The evidence for recommending neoadjuvant chemotherapy (NAC) for muscle-invasive bladder cancer prior to radical cystectomy (RC) is based on four prospective clinical trials [1-4]. The European Organization for Research and Treatment of Cancer/Medical Research Council Advanced Bladder Cancer Working Party (EORTC/MRC) trial demonstrated an absolute long-term survival benefit of approximately 6% with a relative risk improvement of death of 16% at ten years [5]. According to a recent meta-analysis, 28.6% of patients achieve a pT0 stage after NAC [6]. Patients in the NAC arm of the SWOG 8710 trial had more favorable disease-free and overall survivals, and the advantage was most pronounced for patients with clinical T3-T4a disease [1]. This was the rationale for the SWOG S0219 trial that examined clinical and pathologic T0 rates after neoadjuvant chemotherapy with paclitaxel, carboplatin, and gemcitabine and transurethral resection of bladder tumor (TURBT) [7]. While cT0 rates were as high as 46%, the primary endpoint was not met, as 60% of those patients had residual cancer at RC. The trial provided additional evidence of the limitations of clinical staging based on TURBT.

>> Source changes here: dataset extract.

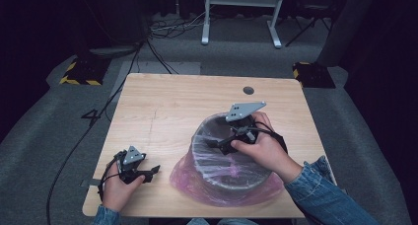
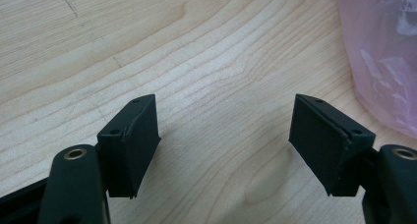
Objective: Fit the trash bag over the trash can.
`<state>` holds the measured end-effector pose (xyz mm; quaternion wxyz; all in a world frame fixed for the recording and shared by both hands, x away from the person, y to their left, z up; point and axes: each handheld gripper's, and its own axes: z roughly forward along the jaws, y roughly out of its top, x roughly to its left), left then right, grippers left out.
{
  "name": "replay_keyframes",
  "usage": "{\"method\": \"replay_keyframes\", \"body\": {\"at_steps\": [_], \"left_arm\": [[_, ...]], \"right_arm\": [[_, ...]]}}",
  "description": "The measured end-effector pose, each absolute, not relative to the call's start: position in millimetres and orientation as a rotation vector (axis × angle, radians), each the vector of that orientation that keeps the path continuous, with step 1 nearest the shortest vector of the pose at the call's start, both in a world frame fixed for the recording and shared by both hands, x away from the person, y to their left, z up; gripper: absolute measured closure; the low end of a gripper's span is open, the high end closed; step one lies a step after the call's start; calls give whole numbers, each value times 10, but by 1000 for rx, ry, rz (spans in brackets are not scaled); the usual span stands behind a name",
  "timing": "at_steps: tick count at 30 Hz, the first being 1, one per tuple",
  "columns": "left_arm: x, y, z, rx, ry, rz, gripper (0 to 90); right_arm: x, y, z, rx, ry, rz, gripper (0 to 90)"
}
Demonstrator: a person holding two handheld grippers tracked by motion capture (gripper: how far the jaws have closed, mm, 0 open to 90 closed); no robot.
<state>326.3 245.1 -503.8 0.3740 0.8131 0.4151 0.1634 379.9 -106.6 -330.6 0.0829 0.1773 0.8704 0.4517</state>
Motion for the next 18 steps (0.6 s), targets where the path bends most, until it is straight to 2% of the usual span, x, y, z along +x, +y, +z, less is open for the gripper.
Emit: {"method": "replay_keyframes", "body": {"at_steps": [15,18], "left_arm": [[3264,2427,-5039,2113,1051,434,278],[3261,2422,-5040,2113,1051,433,280]], "right_arm": [[3842,-964,-3611,550,2722,1113,163],[3861,-960,-3644,547,2766,1048,231]]}}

The utilization of high-risk features to select patients for NAC or adjuvant chemotherapy was first reported by Millikan et al. in their prospective trial of methotrexate, vinblastine, doxorubicin, and cisplatin (MVAC) chemotherapy [8]. They included a three-dimensional mass on exam under anesthesia (EUA), involvement of adjacent organs (e.g., prostatic stromal invasion on transurethral biopsy of the prostatic urethra or direct invasion into the vagina), and the presence of lymphovascular invasion (LVI). Culp et al. expanded on this in order to determine which patients would benefit the most from NAC prior to RC. They classified patients with hydronephrosis, clinical T3b-T4a disease, LVI, or aberrant histology (i.e., micropapillary or neuroendocrine/small cell features) as high risk, and classified those without such features as low risk. They found that 49% of low-risk patients were up-classified to high risk after RC [9]. Nevertheless, these patients still had a superior outcome compared to patients who were classified as high risk both before and after RC. Their results were validated in a cohort from the University of Southern California that included 1,138 low-risk and 644 high-risk patients. The study showed consistent results in staging and similar percentages of high-risk patients in the MDACC and USC cohorts as well as similar five-year survival probabilities.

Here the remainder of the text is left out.